Renal proximal tubular reabsorption of P(i) is a key element in overall P(i) homeostasis, and it involves a secondary active P(i) transport mechanism. Among the molecularly identified sodium-phosphate (Na/P(i)) cotransport systems a brush-border membrane type IIa Na-P(i) cotransporter is the key player in proximal tubular P(i) reabsorption. Physiological and pathophysiological alterations in renal P(i) reabsorption are related to altered brush-border membrane expression/content of the type IIa Na-P(i) cotransporter. Complex membrane retrieval/insertion mechanisms are involved in modulating transporter content in the brush-border membrane. In a tissue culture model (OK cells) expressing intrinsically the type IIa Na-P(i) cotransporter, the cellular cascades involved in "physiological/pathophysiological" control of P(i) reabsorption have been explored.
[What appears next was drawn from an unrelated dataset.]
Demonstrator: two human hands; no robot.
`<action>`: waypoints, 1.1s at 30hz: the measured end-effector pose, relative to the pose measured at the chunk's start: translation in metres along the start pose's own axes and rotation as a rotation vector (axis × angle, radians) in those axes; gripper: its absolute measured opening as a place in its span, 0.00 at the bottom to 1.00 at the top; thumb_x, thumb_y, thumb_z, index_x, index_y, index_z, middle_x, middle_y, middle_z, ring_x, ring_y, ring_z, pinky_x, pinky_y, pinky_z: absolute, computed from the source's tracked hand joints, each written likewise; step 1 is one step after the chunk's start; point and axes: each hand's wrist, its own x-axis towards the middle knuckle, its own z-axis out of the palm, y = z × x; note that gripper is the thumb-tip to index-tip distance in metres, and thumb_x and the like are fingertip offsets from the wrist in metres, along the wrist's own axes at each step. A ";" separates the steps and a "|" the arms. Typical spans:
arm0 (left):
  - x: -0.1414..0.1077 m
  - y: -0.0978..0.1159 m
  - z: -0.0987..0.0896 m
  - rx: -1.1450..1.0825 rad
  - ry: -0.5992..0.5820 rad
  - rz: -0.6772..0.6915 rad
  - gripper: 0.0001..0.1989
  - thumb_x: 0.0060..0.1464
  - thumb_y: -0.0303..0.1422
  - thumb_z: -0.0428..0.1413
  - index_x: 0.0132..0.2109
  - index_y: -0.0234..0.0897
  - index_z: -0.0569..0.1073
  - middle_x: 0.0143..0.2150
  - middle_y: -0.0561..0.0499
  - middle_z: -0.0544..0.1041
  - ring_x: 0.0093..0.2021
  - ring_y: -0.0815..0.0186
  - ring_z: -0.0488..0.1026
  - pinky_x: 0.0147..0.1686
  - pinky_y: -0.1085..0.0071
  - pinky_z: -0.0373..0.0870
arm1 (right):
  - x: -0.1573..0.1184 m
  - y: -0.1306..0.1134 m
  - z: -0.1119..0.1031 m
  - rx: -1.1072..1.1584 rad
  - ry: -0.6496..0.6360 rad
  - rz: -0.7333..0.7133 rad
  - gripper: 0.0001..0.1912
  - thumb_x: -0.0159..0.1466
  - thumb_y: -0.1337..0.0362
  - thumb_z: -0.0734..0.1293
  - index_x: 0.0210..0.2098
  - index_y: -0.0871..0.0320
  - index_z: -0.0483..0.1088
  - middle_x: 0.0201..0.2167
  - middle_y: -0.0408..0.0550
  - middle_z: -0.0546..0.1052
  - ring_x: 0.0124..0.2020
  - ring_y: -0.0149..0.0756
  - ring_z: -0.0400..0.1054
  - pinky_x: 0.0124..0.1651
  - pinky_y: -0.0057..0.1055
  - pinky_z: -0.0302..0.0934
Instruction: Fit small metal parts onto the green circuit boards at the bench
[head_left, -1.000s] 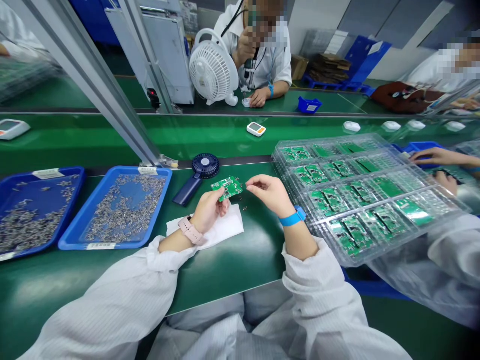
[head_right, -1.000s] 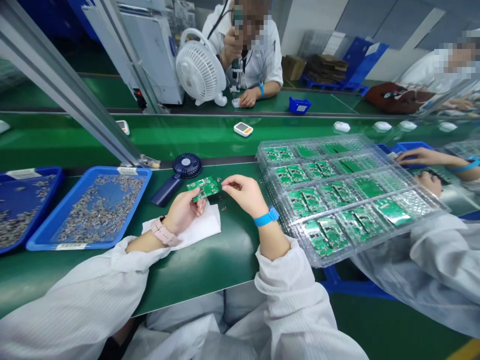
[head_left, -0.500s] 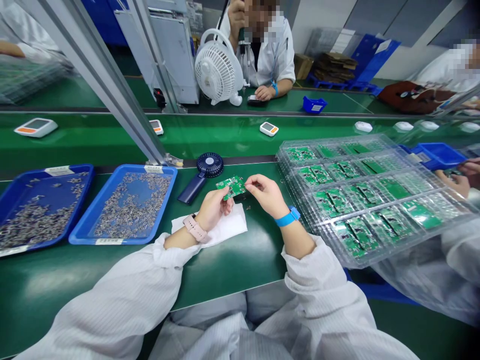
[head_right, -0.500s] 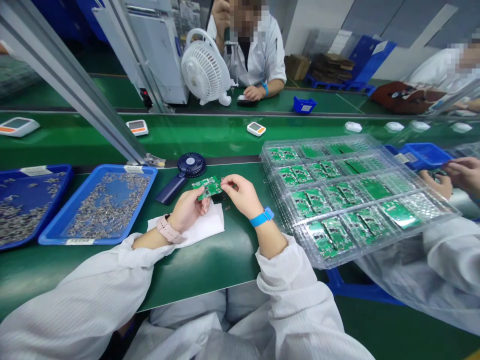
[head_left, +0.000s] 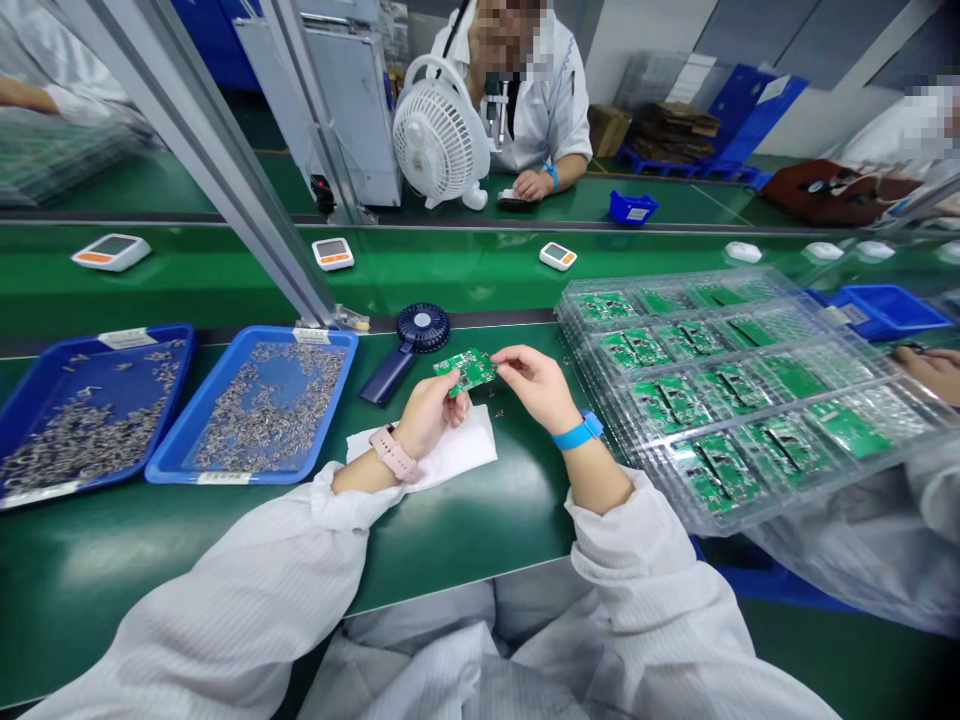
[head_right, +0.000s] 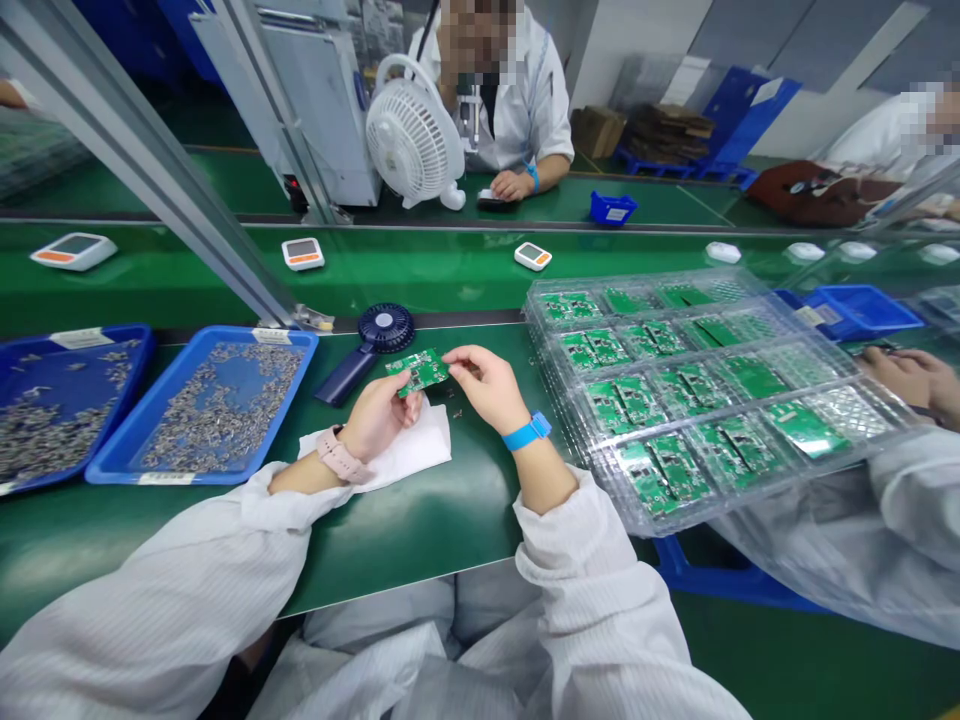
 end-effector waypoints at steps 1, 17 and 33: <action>0.000 0.000 0.000 0.001 -0.001 0.001 0.23 0.54 0.45 0.56 0.19 0.33 0.67 0.15 0.52 0.65 0.16 0.73 0.62 0.17 0.75 0.54 | 0.000 0.001 0.001 -0.014 0.006 0.001 0.09 0.61 0.62 0.66 0.39 0.58 0.74 0.37 0.47 0.77 0.37 0.34 0.71 0.43 0.32 0.66; 0.001 -0.001 0.000 0.004 0.001 0.012 0.24 0.54 0.46 0.57 0.19 0.33 0.67 0.16 0.51 0.65 0.15 0.73 0.62 0.16 0.76 0.54 | -0.002 -0.005 0.001 -0.274 0.030 -0.118 0.04 0.62 0.66 0.66 0.34 0.57 0.74 0.34 0.47 0.78 0.31 0.33 0.68 0.35 0.30 0.62; 0.001 -0.001 0.001 -0.006 0.063 -0.030 0.22 0.53 0.44 0.56 0.19 0.34 0.66 0.16 0.52 0.66 0.15 0.74 0.61 0.16 0.76 0.53 | -0.004 -0.002 0.004 -0.439 -0.081 -0.210 0.07 0.63 0.72 0.63 0.32 0.56 0.71 0.34 0.48 0.76 0.40 0.37 0.69 0.47 0.34 0.63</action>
As this cell model offers a "proximal tubular" environment, it is useful for characterization (in heterologous expression studies) of the cellular/molecular requirements for transport regulation. Finally, the oocyte expression system has permitted a thorough characterization of the transport characteristics and of structure/function relationships. Thus the cloning of the type IIa Na-P(i )cotransporter (in 1993) provided the tools to study renal brush-border membrane Na-P(i) cotransport function/regulation at the cellular/molecular level as well as at the organ level and led to an understanding of cellular mechanisms involved in control of proximal tubular P(i) handling and, thus, of overall P(i) homeostasis.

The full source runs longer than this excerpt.